Auch hier äußerte sich Kelber kritisch. Im Februar 2024 schrieb er in einer Stellungnahme: „Die Durchleuchtung sämtlicher privater Nachrichteninhalte ist keine Option. Der Verordnungsentwurf der Kommission in seiner ursprünglichen Form darf daher nicht realisiert werden.“ Positiv äußerte sich Kelber hingegen zu den Vorschlägen des Europäischen Parlaments, das diese als Reaktion auf den Entwurf des Europäischen Rats entwickelt hatte. Sie sehen „eine gezieltere Aufdeckung von sexuellem Online-Kindesmissbrauch vor“, schreibt der Politiker. Das Europaparlament betone unter anderem, dass die sichere Ende-zu-Ende-Verschlüsselung nicht untergraben werden darf, berichtete das Portal „netzpolitik.org“.
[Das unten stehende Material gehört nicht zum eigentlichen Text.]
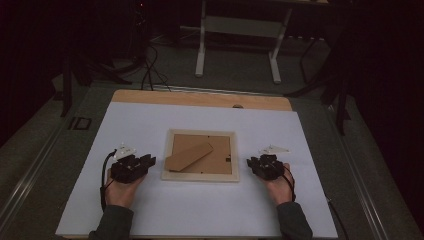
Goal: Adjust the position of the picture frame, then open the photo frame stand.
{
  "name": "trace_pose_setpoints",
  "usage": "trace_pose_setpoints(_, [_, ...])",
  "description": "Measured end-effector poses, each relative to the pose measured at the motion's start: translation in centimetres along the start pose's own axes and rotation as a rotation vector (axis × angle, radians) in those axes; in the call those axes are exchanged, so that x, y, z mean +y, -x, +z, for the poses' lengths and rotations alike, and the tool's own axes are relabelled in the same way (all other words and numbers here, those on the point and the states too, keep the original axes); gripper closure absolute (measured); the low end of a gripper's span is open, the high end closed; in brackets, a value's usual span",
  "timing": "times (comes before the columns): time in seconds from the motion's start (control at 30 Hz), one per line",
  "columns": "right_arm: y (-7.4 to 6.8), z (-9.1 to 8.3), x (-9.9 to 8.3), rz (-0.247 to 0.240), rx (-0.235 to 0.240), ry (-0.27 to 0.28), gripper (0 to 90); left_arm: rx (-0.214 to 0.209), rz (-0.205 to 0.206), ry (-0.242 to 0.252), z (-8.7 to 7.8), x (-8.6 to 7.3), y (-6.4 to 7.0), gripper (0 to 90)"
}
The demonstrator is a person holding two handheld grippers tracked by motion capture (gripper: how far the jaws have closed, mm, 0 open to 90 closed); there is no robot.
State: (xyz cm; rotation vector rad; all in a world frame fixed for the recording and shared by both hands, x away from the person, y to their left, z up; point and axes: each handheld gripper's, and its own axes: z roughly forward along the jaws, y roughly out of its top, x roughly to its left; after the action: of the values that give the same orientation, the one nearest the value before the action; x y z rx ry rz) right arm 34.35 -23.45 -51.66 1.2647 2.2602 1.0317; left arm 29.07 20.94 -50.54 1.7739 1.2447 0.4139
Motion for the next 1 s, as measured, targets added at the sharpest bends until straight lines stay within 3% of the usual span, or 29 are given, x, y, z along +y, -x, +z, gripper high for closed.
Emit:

Kritik am neuen Bundespolizeigesetz äußerte die Bundesrechtsanwaltskammer (BRAK). Wenige Wochen vor der Verabschiedung des Gesetzes kritisierte sie die heimliche Erhebung von Verkehrsdaten. Dies könne dazu führen, dass Anwälte, die „berufsbedingt mit gefährdeten Personen kommunizieren, in den Fokus geraten, ohne selbst verdächtig zu sein“.

Es könne auch sein, dass ein Anwalt Ziel einer anlasslosen Durchsuchung „zur Durchsetzung von Waffenverbotszonen und Allgemeinverfügungen“ werde. Dabei könnten vertrauliche Mandatsunterlagen von der Durchsuchung betroffen sein. Dies sei mit der Schweigepflicht eines Anwaltes nicht vereinbar.

Doch nicht nur Anwälte sind betroffen. Laut „taz“ sollen „Handyortung, Staatstrojaner und Fluglisten aus dem Nicht-EU-Ausland“ zum Standardrepertoire der Bundespolizei werden.

Kaum in der Öffentlichkeit wahrgenommen

Kritische Berichte zum Bundespolizeigesetz sind rar gesät. Die meisten Medien, wie etwa die „Frankfurter Neue Presse“ (FNP) oder das „ZDF“ haben rein nachrichtlich darüber geschrieben. Dabei stand vorwiegend das Thema Drohnenabwehr im Mittelpunkt. Gareth Joswig hingegen schreibt in der „Tageszeitung“, das neue Bundespolizeigesetz sei ein

Schritt in Richtung mehr Autoritarismus und Überwachung“.

Bevor das Gesetz in Kraft treten kann, muss es noch den Bundestag und den Bundesrat passieren.